### DIRECTIONS
Work through the data line by line, gathering every line that has the word "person".

### MATERIAL FOR THIS TASK
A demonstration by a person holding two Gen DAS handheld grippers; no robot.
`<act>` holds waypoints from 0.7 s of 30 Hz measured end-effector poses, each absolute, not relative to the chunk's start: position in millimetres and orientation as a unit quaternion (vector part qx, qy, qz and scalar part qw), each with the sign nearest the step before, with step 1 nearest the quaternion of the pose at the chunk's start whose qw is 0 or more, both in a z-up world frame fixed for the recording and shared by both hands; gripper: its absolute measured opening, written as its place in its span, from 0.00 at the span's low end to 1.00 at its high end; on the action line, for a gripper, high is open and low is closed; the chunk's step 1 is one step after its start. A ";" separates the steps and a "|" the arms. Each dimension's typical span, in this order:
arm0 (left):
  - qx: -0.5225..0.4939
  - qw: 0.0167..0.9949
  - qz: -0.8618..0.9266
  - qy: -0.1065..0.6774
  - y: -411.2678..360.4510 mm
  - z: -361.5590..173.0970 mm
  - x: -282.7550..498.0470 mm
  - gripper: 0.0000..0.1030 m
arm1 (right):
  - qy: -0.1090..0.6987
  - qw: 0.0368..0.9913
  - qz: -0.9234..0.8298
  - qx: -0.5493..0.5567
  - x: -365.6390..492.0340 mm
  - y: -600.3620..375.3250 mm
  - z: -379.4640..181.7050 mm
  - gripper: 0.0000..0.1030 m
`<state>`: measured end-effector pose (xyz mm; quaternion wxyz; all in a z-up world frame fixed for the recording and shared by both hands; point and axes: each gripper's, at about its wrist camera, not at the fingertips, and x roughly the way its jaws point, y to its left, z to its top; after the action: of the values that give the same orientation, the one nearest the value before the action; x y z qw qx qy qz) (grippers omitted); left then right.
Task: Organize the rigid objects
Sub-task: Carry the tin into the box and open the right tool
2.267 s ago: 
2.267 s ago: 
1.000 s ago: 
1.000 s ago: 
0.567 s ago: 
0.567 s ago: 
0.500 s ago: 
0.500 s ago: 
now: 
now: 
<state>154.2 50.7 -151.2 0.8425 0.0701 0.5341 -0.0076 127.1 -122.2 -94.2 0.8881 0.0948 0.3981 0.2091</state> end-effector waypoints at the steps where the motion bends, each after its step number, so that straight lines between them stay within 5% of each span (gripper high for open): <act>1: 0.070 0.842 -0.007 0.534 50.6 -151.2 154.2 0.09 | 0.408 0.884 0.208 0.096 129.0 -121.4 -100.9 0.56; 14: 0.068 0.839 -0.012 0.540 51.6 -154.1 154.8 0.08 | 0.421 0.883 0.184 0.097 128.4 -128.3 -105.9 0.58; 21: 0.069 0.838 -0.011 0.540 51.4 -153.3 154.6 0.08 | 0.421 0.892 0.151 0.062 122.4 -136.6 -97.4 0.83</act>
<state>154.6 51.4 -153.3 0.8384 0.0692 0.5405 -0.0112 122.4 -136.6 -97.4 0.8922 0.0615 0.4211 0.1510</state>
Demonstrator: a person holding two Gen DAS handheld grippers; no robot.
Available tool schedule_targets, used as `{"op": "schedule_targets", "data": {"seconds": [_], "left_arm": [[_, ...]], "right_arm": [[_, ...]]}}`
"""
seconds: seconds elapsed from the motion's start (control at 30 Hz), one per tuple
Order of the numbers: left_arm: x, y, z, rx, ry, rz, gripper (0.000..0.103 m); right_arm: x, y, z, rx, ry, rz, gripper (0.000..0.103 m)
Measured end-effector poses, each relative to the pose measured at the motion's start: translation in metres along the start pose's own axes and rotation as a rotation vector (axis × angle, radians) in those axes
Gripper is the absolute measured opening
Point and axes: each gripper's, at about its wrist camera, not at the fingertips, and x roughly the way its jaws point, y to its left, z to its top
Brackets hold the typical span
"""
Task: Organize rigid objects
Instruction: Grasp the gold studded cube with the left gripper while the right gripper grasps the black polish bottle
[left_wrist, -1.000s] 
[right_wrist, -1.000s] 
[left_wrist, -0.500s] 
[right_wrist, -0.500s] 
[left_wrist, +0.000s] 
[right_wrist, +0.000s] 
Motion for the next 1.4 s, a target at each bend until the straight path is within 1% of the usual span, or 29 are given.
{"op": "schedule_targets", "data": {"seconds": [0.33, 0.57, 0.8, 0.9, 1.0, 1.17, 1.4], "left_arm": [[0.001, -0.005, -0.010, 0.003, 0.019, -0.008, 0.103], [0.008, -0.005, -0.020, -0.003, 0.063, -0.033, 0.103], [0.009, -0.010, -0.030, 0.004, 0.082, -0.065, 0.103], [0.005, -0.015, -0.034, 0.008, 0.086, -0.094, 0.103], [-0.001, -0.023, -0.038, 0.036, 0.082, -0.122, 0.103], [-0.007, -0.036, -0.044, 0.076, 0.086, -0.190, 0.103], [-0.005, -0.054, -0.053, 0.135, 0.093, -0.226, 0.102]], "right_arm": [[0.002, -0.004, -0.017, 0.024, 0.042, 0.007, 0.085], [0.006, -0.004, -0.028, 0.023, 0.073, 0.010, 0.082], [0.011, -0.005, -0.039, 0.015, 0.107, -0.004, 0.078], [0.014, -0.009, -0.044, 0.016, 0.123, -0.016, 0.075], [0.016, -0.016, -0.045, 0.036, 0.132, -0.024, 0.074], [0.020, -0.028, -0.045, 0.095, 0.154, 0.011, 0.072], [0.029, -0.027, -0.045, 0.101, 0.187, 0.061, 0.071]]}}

### RESPONSE TO THE EXERCISE
A demonstration by a person holding two Gen DAS handheld grippers; no robot.
Demonstrator: a person holding two Gen DAS handheld grippers; no robot.

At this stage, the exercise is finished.